Work item = Count how many lines in the data below include "ground". Answer with the number only.

§

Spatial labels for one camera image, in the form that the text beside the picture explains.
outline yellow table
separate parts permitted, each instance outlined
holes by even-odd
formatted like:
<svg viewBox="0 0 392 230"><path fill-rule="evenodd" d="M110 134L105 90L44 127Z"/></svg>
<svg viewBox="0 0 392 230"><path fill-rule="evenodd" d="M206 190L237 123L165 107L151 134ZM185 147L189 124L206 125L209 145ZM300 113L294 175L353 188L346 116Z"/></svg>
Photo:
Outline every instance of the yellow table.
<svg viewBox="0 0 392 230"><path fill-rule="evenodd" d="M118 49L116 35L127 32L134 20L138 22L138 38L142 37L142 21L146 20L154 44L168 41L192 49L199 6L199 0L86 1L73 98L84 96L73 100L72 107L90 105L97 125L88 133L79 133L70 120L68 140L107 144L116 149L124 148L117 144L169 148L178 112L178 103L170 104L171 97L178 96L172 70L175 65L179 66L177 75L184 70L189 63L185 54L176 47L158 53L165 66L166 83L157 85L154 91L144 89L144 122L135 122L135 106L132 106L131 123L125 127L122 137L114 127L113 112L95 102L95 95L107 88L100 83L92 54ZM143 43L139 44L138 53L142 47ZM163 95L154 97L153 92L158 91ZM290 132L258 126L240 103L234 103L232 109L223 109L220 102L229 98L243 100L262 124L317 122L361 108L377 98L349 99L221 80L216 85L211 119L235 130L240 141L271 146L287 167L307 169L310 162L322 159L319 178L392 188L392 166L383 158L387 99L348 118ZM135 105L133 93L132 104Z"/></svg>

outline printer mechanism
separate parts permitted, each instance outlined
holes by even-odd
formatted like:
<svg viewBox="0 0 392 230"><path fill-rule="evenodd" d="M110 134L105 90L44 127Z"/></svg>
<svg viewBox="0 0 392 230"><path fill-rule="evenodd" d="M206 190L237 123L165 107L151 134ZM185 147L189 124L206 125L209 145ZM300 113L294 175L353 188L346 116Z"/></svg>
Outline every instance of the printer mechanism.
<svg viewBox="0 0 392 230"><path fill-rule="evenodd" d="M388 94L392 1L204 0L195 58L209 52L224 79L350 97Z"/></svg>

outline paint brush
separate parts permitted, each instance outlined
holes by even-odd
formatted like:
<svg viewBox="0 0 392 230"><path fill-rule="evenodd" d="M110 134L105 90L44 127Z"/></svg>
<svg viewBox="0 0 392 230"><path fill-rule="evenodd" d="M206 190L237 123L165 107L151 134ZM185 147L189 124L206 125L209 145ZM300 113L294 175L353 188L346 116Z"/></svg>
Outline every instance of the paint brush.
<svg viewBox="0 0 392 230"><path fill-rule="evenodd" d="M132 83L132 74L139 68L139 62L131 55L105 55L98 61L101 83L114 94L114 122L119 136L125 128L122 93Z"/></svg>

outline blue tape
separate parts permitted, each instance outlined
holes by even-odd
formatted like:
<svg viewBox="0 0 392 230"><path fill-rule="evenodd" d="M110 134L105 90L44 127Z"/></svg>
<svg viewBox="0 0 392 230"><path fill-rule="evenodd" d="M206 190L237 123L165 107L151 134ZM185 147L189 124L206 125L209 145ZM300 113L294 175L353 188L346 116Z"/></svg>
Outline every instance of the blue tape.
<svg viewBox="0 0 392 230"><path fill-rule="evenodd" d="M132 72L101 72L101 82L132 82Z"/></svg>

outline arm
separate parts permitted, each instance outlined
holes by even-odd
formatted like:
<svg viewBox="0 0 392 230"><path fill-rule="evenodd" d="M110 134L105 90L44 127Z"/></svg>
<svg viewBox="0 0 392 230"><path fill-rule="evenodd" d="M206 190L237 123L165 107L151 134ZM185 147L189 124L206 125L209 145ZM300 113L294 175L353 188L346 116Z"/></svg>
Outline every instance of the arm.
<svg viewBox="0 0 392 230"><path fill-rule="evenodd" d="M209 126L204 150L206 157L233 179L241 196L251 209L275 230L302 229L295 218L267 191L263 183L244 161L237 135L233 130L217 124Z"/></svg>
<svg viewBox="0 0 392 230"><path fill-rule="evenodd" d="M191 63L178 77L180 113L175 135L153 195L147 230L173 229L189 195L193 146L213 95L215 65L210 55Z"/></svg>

§

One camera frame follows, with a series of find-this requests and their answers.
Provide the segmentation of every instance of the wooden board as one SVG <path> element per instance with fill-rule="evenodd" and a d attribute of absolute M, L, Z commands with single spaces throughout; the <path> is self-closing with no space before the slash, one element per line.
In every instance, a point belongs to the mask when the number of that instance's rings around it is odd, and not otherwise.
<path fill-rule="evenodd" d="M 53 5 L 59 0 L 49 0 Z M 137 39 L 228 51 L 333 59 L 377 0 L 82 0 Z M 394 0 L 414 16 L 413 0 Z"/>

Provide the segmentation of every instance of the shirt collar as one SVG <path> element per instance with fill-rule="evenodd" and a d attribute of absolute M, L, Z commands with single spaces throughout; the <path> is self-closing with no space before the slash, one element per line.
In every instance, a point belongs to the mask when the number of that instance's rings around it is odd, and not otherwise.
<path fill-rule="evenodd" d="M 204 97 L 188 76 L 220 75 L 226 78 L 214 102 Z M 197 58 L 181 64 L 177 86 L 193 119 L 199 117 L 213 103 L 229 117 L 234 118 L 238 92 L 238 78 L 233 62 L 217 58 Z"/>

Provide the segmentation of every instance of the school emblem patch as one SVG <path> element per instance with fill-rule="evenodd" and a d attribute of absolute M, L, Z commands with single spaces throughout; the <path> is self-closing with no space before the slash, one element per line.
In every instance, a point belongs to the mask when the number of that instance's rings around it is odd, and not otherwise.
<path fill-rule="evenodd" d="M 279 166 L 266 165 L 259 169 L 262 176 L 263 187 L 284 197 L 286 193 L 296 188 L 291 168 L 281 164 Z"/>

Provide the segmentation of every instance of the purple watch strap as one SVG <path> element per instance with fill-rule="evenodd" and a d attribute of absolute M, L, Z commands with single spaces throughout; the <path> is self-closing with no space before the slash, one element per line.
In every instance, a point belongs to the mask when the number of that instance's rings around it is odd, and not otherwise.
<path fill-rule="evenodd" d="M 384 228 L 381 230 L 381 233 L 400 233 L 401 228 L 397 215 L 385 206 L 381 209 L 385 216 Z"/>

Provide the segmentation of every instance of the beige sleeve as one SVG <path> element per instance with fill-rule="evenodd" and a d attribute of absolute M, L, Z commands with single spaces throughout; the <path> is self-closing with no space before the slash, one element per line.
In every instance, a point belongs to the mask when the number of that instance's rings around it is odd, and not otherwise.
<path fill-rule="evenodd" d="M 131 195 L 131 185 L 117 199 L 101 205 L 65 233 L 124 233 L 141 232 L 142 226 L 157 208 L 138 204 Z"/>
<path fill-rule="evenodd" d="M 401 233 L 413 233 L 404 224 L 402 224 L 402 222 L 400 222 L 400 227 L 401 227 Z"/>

§

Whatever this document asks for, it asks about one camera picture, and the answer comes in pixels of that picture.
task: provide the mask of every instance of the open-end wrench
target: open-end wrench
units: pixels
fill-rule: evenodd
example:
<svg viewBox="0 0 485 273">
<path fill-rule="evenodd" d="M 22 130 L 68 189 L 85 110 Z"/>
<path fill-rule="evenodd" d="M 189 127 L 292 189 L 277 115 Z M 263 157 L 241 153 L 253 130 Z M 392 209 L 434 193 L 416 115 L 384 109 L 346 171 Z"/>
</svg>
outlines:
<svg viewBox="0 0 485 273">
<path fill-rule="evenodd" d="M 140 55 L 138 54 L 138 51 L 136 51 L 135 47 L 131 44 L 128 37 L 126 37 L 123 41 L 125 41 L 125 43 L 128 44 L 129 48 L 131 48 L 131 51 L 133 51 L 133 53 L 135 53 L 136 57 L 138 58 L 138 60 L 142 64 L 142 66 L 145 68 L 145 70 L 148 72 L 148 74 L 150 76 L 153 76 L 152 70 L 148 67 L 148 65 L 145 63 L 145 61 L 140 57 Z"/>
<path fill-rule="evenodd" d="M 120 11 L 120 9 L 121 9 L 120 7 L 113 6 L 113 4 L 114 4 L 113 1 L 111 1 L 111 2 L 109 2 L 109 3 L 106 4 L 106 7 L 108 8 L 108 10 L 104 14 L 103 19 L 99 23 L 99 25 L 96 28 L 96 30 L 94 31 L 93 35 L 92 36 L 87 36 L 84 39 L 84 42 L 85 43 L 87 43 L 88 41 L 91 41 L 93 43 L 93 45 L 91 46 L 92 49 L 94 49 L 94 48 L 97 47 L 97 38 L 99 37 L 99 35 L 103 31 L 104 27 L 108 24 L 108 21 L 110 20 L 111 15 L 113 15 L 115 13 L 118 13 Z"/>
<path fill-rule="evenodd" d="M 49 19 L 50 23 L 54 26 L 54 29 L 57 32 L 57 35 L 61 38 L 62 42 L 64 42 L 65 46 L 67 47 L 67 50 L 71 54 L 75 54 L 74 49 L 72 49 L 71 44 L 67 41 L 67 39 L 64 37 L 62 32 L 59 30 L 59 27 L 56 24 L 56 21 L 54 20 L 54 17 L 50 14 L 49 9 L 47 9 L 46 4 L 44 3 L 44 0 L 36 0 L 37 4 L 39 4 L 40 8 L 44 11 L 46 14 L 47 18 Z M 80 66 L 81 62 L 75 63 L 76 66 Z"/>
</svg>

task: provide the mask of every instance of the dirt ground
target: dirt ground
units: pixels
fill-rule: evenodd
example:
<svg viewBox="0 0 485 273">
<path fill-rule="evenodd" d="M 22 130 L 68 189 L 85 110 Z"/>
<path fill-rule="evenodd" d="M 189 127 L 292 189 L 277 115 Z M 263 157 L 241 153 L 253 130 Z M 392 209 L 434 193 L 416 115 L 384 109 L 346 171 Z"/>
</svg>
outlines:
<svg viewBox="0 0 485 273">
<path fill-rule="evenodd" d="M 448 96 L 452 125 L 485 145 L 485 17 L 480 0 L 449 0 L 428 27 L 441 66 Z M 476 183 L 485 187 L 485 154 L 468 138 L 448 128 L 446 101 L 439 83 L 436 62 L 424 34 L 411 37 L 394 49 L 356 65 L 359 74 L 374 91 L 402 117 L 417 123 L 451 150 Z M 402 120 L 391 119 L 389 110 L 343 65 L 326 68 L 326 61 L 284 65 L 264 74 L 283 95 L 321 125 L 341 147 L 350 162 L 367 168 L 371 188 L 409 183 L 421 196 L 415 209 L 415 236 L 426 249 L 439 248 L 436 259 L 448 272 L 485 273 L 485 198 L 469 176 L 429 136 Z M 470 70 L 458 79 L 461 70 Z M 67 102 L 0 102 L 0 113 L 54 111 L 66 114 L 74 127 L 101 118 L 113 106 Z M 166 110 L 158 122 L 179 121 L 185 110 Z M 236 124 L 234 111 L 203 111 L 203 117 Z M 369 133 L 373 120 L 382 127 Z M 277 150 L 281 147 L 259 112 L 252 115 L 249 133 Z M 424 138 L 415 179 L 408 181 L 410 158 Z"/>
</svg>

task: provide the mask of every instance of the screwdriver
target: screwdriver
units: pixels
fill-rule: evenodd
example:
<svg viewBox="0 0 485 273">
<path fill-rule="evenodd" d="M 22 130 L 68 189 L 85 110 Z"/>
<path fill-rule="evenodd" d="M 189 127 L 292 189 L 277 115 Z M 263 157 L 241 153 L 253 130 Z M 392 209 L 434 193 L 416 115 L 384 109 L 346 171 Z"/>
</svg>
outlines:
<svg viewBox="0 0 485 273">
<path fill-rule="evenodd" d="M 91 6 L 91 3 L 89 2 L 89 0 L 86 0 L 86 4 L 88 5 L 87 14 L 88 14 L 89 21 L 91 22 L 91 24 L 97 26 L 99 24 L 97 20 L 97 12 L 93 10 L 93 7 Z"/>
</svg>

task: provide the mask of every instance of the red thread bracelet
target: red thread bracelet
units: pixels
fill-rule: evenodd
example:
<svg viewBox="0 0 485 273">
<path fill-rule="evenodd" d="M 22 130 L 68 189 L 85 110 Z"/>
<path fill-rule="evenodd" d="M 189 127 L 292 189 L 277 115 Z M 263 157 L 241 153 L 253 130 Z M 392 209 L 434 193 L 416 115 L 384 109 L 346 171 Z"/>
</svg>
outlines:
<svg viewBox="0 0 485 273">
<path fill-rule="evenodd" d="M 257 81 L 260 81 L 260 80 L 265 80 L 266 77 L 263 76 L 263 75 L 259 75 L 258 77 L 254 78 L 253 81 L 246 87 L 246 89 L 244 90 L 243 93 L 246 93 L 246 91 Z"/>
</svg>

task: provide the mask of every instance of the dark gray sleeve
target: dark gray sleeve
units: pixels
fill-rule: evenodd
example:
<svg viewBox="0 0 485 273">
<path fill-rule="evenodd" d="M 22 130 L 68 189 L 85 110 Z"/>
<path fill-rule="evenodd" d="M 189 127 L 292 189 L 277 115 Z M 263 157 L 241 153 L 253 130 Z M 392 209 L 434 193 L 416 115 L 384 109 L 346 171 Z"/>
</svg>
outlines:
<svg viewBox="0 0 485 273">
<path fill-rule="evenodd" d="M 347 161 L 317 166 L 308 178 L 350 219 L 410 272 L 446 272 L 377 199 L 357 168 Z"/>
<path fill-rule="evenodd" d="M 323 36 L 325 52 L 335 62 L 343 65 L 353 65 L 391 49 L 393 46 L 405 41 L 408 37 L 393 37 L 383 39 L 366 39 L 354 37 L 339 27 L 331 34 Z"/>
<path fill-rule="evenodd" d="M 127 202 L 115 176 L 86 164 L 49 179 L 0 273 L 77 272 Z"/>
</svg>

§

Expected output = 2